TASK REQUIREMENTS =>
Write out the stretch of lines below that begins at the line with "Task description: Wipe" and ends at the line with "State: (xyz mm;", including both, exactly as given and nothing more.

RECORDED DATA =>
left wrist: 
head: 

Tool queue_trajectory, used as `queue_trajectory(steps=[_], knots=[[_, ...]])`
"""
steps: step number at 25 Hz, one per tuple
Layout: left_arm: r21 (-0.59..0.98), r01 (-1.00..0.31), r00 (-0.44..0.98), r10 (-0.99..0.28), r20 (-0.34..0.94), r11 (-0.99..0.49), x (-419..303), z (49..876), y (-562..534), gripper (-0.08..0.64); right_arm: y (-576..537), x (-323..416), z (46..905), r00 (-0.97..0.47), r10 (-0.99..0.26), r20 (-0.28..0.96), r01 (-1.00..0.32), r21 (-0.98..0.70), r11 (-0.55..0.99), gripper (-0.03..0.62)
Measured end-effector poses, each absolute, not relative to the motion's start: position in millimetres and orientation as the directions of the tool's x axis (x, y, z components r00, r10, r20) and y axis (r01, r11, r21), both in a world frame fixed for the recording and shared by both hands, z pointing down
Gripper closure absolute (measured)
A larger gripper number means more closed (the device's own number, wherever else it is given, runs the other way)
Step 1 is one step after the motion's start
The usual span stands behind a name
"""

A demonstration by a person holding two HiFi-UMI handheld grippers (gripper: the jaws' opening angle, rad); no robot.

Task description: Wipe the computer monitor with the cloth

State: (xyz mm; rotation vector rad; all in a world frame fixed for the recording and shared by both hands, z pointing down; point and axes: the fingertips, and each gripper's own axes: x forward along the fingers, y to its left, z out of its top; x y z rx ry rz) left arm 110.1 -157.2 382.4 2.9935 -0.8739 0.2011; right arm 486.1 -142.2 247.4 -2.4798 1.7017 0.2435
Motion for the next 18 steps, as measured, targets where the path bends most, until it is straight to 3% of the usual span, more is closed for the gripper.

WORKED SOLUTION =>
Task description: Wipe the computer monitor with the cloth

State: (xyz mm; rotation vector rad; all in a world frame fixed for the recording and shared by both hands, z pointing down; point and axes: the fingertips, and each gripper's own axes: x forward along the fingers, y to its left, z out of its top; x y z rx ry rz) left arm 110.1 -157.2 382.4 2.9935 -0.8739 0.2011; right arm 486.1 -142.2 247.4 -2.4798 1.7017 0.2435

There is no more to this exercise.